Der wissenschaftliche Beirat beim Bundeswirtschaftsministerium spricht sich in einem neuen Gutachten erstmals für weitreichende Anpassungen der Schuldenbremse aus. Die Schuldenbremse in ihrer aktuellen Form enthalte „Fehlanreize“, durch die der Staat zu wenig investiere, heißt es in der Analyse, die federführend vom Beiratsvorsitzenden Eckhard Janeba erarbeitet wurde und über die das „Handelsblatt“ (Dienstagsausgabe) berichtet.
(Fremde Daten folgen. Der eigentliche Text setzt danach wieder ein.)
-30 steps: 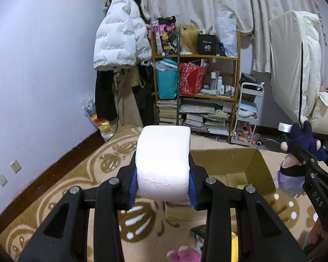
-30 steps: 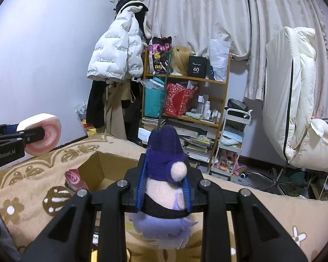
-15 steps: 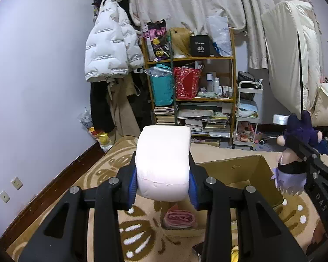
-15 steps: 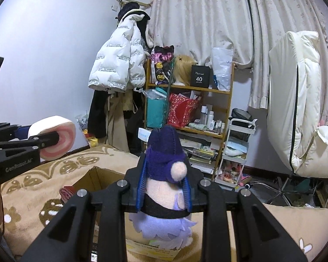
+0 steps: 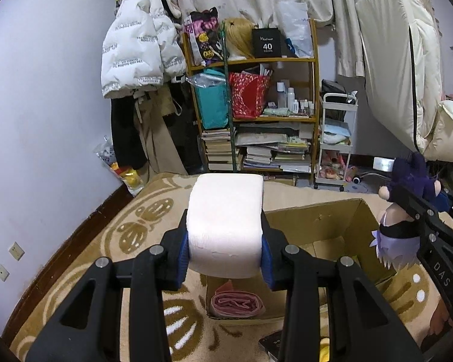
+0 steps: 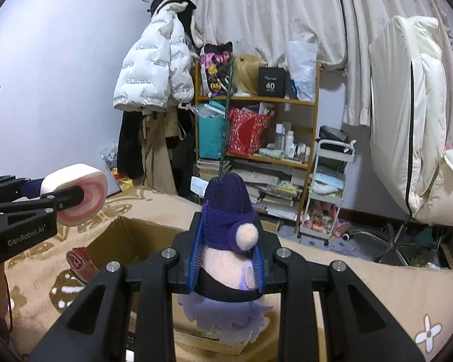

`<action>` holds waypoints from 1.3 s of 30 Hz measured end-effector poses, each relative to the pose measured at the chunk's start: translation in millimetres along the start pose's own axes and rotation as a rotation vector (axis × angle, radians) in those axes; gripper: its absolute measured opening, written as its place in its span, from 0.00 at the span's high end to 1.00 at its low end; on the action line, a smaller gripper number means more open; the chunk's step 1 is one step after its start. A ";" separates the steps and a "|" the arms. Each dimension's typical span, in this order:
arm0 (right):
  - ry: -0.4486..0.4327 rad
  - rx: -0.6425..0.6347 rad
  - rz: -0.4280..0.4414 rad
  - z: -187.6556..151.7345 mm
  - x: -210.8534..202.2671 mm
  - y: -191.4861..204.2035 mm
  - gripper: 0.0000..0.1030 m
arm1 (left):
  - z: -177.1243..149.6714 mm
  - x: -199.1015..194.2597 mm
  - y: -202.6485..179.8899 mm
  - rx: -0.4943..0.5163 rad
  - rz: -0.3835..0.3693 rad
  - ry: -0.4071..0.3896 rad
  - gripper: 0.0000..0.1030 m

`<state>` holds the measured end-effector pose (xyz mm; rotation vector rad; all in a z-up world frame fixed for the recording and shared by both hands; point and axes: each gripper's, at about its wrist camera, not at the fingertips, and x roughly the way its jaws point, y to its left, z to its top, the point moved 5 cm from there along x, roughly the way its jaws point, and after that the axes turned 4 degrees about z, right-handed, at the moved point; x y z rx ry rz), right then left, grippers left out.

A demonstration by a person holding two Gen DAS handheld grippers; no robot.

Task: Organize soft objects
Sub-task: 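Carry the sponge block and purple-hatted doll over the box with both tools, then open both tools to release the sponge and doll into the box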

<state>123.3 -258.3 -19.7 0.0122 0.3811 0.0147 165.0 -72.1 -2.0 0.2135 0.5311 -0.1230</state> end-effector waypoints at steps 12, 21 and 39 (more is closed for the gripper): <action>0.111 0.014 0.012 -22.5 24.1 -1.2 0.71 | -15.6 28.7 -9.5 0.010 -0.045 0.083 0.64; 0.161 0.031 0.013 -34.6 40.0 -9.5 0.71 | -29.2 45.5 -19.1 0.041 -0.025 0.140 0.64; 0.181 0.118 0.128 -42.3 51.6 -9.0 0.70 | -46.7 61.6 -24.0 0.035 -0.062 0.218 0.58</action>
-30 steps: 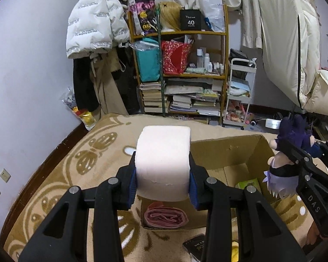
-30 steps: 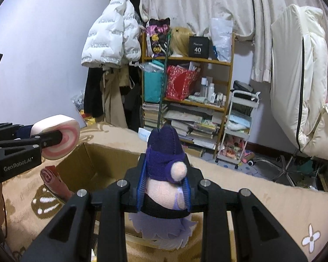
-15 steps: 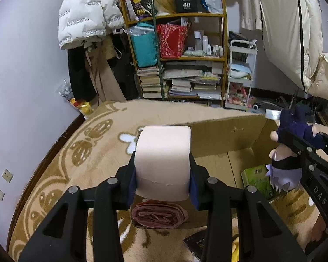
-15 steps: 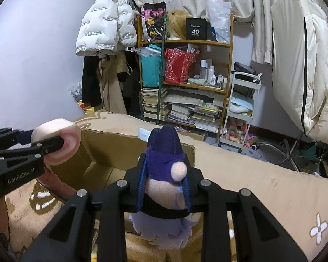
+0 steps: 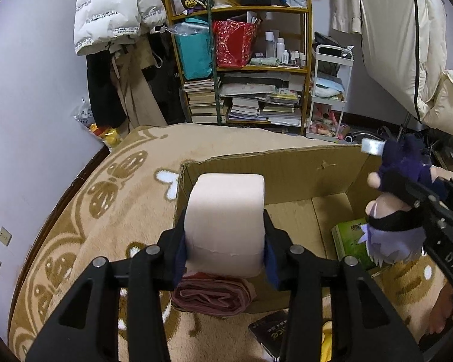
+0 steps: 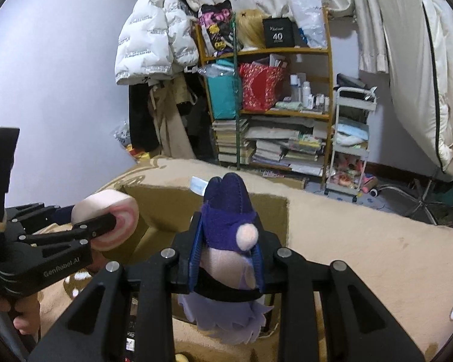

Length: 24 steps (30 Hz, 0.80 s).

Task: Organize soft objects
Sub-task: 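Open both tools to release the sponge and doll into the box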

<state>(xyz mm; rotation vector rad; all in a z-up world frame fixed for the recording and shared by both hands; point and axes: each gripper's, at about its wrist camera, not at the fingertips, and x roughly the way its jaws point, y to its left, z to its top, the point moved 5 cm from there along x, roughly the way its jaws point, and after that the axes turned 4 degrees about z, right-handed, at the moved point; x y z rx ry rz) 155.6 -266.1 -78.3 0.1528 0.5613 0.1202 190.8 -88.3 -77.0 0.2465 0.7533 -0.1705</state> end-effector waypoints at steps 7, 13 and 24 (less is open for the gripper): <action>0.025 0.000 0.000 -2.9 5.9 -0.5 0.68 | 1.9 -8.0 2.3 -0.010 0.020 -0.028 0.46; 0.050 0.014 0.018 -5.5 7.6 -2.0 0.63 | 4.7 -24.3 9.0 -0.028 0.041 -0.051 0.26; 0.042 0.045 0.026 -8.3 -14.7 0.0 0.09 | 2.2 -72.3 31.7 -0.091 0.057 -0.080 0.05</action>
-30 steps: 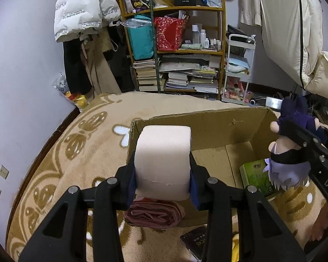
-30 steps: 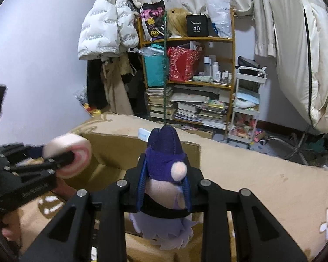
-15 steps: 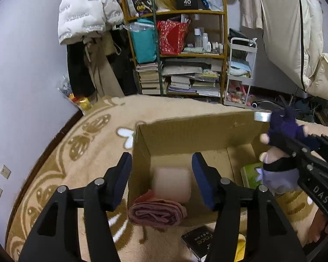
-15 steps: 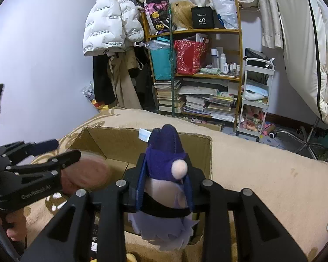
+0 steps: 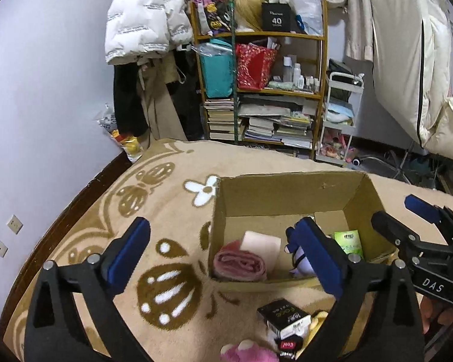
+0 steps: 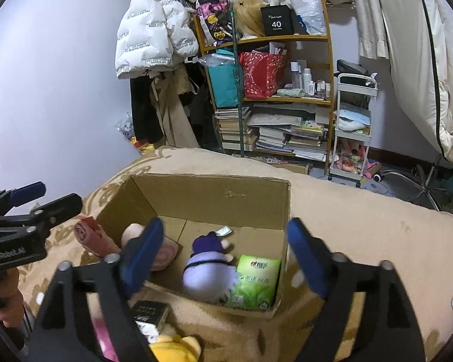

Demnach sei eine Neuausrichtung der Finanzpolitik nötig. Der unabhängige Beirat schlägt eine „Goldene Regel Plus“ vor: Für staatliche Konsumausgaben wie Sozialtransfers gilt weiter die Schuldenbremse. Nettoinvestitionen hingegen könnten beliebig durch Schulden finanziert werden. Zu den Nettoinvestitionen zählen alle Investitionen, die erstmalig vorgenommen werden. Dadurch würden „Verzerrungen“ der Politik zulasten der jüngeren Generationen beseitigt. Größter Kritikpunkt an Vorschlägen dieser Art war bislang die schwierige Abgrenzung zwischen Konsumausgaben und Investitionen: Der Beirat schlägt vor, dass das Wesen der geplanten Ausgaben von einem Expertengremium oder dem Bundesrechnungshof überprüft werden. Außerdem bringen die 38 Ökonomen und Juristen „Investitionsfördergesellschaften“ ins Spiel, die parallel oder anstatt der goldenen Regel eingeführt werden könnte. Der Staat würde verpflichtet, den Gesellschaften jährlich einen festen Betrag zuzuweisen.
Die Gesellschaften reichen dieses Geld ausschließlich für Investitionen beispielsweise an Kommunen weiter. „Die Verstetigung der Zuweisungen schafft Planungssicherheit“, heißt es im Gutachten. Deutliche Worte findet der Beirat für die bisherige Finanzpolitik der Bundesregierung, die für Investitionen vor allem auf schuldenfinanzierte Sondervermögen gesetzt hat. Das Bundesverfassungsgericht hat diese Praxis kürzlich gestoppt.
Der Beirat schreibt, diese Politik sei „nicht nachaltig“ gewesen, es handle sich bloß um einen Versuch, die tatsächlichen finanziellen Bedarfe „zu verschleiern“.